Task objective: Below, some lines carry pictures; leave those pictures out and retype exactly the lines from the one with "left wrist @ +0" through the one with "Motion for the".

◇ ◇ ◇ ◇ ◇ ◇ ◇

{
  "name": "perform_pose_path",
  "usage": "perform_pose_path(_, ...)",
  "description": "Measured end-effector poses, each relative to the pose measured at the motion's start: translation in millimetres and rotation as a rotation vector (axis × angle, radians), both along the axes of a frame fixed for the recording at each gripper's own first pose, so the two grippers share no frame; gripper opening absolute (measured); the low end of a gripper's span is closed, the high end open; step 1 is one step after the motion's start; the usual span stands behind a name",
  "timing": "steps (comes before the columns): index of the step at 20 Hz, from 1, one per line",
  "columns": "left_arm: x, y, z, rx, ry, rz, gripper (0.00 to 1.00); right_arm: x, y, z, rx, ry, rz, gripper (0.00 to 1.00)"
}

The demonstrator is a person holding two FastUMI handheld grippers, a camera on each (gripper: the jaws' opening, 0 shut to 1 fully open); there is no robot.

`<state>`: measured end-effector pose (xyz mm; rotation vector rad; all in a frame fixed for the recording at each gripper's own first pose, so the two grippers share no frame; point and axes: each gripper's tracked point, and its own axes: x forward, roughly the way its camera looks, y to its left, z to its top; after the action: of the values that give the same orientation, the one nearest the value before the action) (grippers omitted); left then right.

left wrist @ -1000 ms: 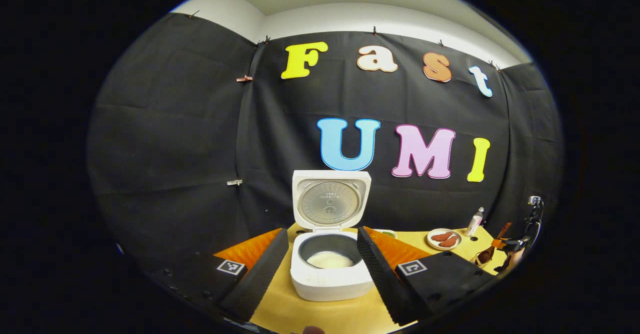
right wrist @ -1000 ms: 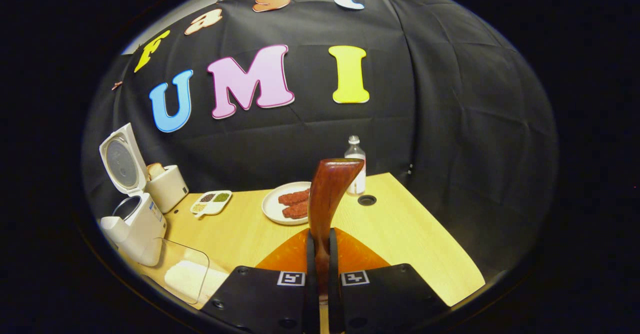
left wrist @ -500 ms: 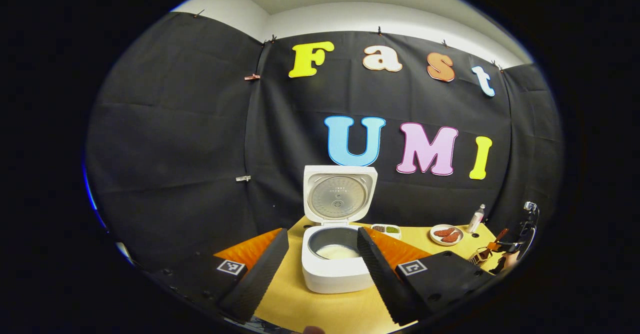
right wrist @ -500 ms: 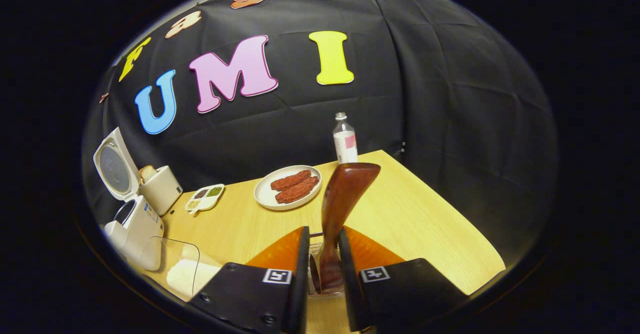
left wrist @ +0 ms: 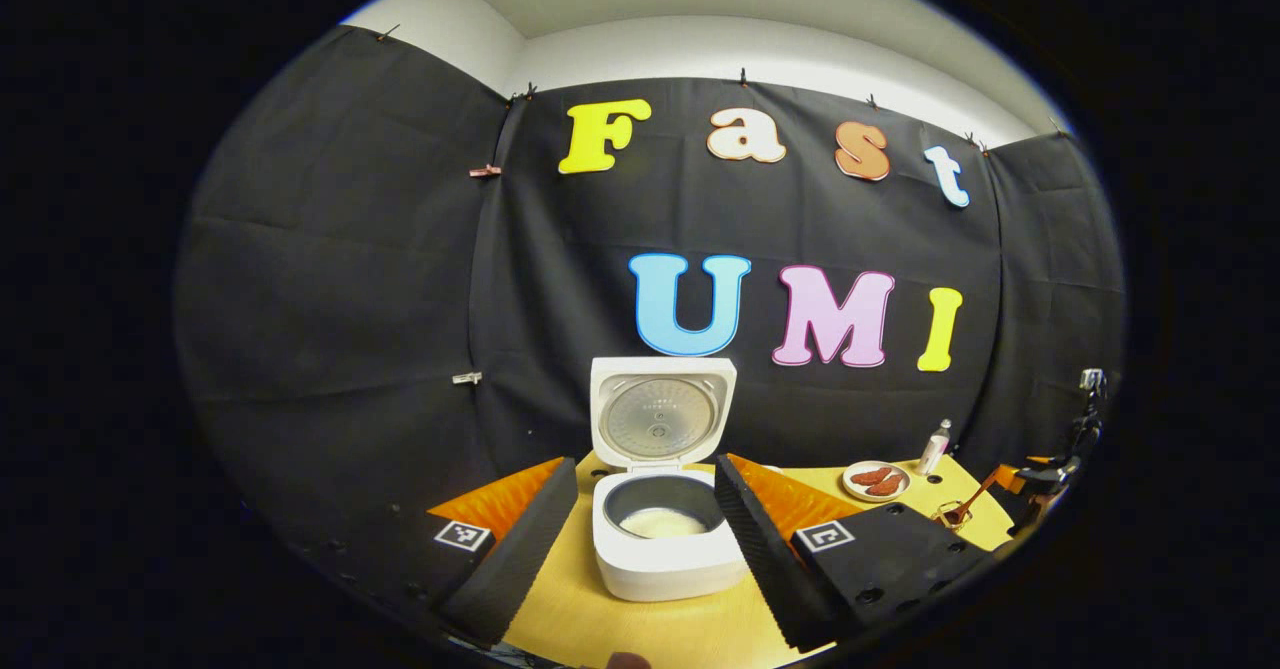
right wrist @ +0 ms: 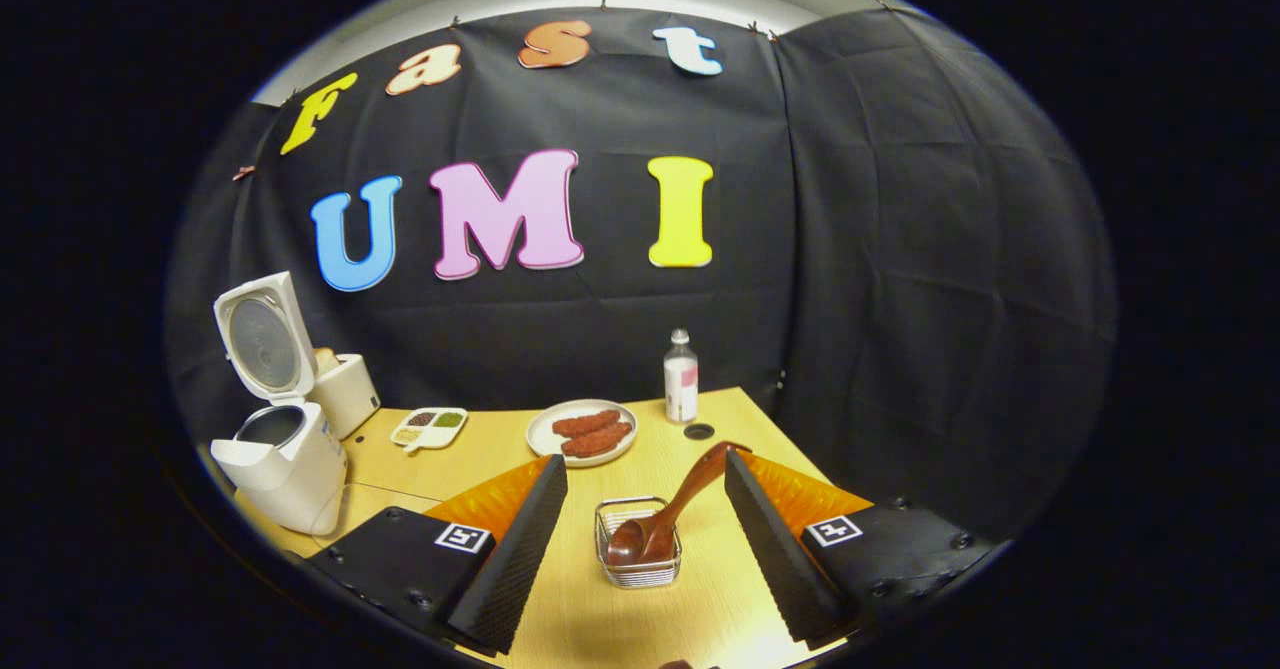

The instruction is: Close the left gripper, press the button to open the rice cooker; take a wooden spoon from the chopstick holder with the right hand, scoop a spoonful of rice and pour it into the rice cooker, then put the wooden spoon back into the chopstick holder.

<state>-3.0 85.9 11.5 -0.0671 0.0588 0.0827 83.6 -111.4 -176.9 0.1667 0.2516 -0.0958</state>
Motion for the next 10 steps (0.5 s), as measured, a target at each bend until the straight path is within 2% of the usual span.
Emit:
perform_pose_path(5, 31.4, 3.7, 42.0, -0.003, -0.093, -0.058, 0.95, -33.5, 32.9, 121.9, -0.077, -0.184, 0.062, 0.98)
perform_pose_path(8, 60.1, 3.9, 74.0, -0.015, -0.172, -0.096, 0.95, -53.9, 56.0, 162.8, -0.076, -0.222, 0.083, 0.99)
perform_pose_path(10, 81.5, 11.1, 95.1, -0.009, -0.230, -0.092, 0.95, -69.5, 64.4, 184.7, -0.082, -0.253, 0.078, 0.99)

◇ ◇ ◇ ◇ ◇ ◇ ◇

Task output:
left wrist @ +0 ms: 
right wrist @ +0 ms: 

The instruction is: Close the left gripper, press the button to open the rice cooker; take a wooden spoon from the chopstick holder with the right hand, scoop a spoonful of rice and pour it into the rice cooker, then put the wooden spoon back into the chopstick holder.

<state>-3.0 85.9 11.5 -0.0671 0.0588 0.0827 83.6 -111.4 -176.9 0.1667 0.2516 -0.0958</state>
Motion for the next 10 steps (0.5 s), as measured, a target at each bend until the straight path is within 2% of the usual span.

With this, the answer is finished.